■ **PROMPT**:
Give back all of the data exactly as written.

+-------+

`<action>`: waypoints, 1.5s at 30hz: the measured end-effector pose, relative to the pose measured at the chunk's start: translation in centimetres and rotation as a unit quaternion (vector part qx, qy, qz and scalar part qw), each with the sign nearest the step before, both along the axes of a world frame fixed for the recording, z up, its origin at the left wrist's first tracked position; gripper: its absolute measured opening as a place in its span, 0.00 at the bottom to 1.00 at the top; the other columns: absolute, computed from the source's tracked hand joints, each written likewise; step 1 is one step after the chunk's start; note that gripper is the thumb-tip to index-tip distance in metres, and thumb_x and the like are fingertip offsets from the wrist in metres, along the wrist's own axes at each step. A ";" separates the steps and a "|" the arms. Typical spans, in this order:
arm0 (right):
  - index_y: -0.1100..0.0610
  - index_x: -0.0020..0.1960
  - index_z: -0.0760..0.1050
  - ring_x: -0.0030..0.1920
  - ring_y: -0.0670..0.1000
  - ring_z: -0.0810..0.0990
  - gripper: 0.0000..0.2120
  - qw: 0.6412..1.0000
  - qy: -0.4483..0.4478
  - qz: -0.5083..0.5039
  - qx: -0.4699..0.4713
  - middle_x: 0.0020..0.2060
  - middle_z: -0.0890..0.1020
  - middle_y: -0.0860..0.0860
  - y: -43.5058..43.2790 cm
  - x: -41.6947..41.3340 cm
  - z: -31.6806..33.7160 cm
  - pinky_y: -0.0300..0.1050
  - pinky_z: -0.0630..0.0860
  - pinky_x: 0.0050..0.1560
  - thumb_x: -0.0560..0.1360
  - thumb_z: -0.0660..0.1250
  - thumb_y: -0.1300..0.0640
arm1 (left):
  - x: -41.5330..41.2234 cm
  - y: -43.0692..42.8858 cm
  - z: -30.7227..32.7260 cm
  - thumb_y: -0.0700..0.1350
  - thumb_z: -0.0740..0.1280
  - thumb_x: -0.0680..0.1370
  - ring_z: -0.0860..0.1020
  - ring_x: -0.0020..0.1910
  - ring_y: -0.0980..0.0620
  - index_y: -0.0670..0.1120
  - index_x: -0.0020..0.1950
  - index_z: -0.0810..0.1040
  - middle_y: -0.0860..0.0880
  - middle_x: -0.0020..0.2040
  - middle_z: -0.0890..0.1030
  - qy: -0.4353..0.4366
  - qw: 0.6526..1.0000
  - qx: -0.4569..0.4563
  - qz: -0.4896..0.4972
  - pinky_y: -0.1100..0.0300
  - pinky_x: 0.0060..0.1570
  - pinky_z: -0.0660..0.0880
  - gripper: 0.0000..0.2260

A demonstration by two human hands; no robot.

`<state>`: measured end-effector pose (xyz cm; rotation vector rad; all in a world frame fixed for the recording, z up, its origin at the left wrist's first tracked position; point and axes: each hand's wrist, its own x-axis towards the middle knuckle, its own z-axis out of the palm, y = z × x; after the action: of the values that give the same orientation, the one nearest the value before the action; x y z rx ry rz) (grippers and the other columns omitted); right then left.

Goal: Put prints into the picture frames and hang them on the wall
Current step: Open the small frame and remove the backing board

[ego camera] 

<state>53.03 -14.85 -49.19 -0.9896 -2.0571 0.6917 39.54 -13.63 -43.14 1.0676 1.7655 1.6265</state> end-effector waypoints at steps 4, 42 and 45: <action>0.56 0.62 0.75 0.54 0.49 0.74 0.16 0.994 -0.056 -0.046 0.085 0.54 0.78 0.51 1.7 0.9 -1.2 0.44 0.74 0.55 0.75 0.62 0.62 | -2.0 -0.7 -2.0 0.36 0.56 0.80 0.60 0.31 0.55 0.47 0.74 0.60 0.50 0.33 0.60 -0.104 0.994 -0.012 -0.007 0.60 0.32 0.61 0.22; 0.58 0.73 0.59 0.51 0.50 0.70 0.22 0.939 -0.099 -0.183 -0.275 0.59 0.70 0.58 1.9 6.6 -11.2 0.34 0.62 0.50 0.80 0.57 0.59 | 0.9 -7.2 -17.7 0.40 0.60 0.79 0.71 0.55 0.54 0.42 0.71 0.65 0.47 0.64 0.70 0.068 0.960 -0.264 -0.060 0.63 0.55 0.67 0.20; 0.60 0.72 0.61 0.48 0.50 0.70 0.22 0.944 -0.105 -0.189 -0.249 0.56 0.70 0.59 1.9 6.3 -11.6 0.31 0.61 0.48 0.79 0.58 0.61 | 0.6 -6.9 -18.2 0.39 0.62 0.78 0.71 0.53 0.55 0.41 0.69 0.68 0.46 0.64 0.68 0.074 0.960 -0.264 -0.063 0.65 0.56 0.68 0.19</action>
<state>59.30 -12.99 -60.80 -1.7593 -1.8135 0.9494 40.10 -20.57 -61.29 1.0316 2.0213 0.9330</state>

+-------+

■ **ANSWER FOR THIS EXERCISE**:
`<action>`: waypoints, 1.5s at 30hz: the measured end-effector pose, relative to the pose measured at the chunk's start: translation in centimetres and rotation as a unit quaternion (vector part qx, qy, qz and scalar part qw), each with the sign nearest the step before, both along the axes of a world frame fixed for the recording, z up, its origin at the left wrist's first tracked position; gripper: its absolute measured opening as a place in its span, 0.00 at the bottom to 1.00 at the top; the other columns: absolute, computed from the source's tracked hand joints, each written likewise; step 1 is one step after the chunk's start; note that gripper is the thumb-tip to index-tip distance in metres, and thumb_x and the like are fingertip offsets from the wrist in metres, along the wrist's own axes at each step. A ";" separates the steps and a "|" the arms. Typical spans, in this order:
arm0 (right):
  - index_y: -0.1100..0.0610
  - index_x: -0.0020..0.1960
  - index_z: -0.0760..0.1050
  - ring_x: -0.0030..0.1920
  - ring_y: -0.0670..0.1000
  - ring_z: -0.0810..0.0990
  - gripper: 0.0000..0.2120
  - qw: 0.6412..1.0000
  - qy: -0.4483..0.4478
  - qz: -0.5083..0.5039
  - qx: -0.4699..0.4713
  - middle_x: 0.0020..0.2060
  - middle_z: -0.0890..0.1020
  - middle_y: -0.0860..0.0860
  - y: -43.5058..43.2790 cm
  - x: -41.6947..41.3340 cm
  - z: -31.6806..33.7160 cm
  - pinky_y: -0.0300..0.1050
  - pinky_z: -0.0630..0.0860
  - pinky_x: 0.0050..0.1560
  - thumb_x: -0.0560..0.1360
  - thumb_z: -0.0660..0.1250
  - thumb_y: -0.1300..0.0640
arm1 (left):
  - x: -41.5330..41.2234 cm
  - y: -43.0692..42.8858 cm
  - z: -30.7227..32.7260 cm
  - thumb_y: -0.0700..0.1350
  - thumb_z: -0.0740..0.1280
  - thumb_x: -0.0680..0.1370
  - ring_z: -0.0860..0.1020
  - ring_x: -0.0020..0.1910
  - ring_y: -0.0980..0.0620
  - index_y: -0.0670..0.1120
  - index_x: -0.0020..0.1950
  - index_z: -0.0810..0.1040
  - middle_y: -0.0860..0.0880
  - middle_x: -0.0020..0.2040
  - middle_z: -0.0890..0.1030
  - qy: -0.4353..0.4366
  - qw: 0.6526..1.0000
  - qx: -0.4569..0.4563
  - qz: -0.4896..0.4972
  - pinky_y: -0.1100..0.0300
  - pinky_x: 0.0060..0.1570
  - pinky_z: -0.0660..0.0880
  - gripper: 0.0000..0.2260

A demonstration by two human hands; no robot.

`<state>`: measured end-effector pose (xyz cm; rotation vector rad; all in a world frame fixed for the recording, z up, its origin at the left wrist's first tracked position; point and axes: each hand's wrist, its own x-axis towards the middle knuckle, its own z-axis out of the palm, y = z × x; after the action: of the values that give the same orientation, the one nearest the value before the action; x y z rx ry rz) (grippers and the other columns omitted); right then left.

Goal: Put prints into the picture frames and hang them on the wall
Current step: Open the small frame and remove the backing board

[ego camera] 

<state>53.03 -14.85 -49.19 -0.9896 -2.0571 0.6917 39.54 -13.63 -43.14 1.0676 1.7655 1.6265</state> end-effector waypoints at steps 4, 42 and 45: <action>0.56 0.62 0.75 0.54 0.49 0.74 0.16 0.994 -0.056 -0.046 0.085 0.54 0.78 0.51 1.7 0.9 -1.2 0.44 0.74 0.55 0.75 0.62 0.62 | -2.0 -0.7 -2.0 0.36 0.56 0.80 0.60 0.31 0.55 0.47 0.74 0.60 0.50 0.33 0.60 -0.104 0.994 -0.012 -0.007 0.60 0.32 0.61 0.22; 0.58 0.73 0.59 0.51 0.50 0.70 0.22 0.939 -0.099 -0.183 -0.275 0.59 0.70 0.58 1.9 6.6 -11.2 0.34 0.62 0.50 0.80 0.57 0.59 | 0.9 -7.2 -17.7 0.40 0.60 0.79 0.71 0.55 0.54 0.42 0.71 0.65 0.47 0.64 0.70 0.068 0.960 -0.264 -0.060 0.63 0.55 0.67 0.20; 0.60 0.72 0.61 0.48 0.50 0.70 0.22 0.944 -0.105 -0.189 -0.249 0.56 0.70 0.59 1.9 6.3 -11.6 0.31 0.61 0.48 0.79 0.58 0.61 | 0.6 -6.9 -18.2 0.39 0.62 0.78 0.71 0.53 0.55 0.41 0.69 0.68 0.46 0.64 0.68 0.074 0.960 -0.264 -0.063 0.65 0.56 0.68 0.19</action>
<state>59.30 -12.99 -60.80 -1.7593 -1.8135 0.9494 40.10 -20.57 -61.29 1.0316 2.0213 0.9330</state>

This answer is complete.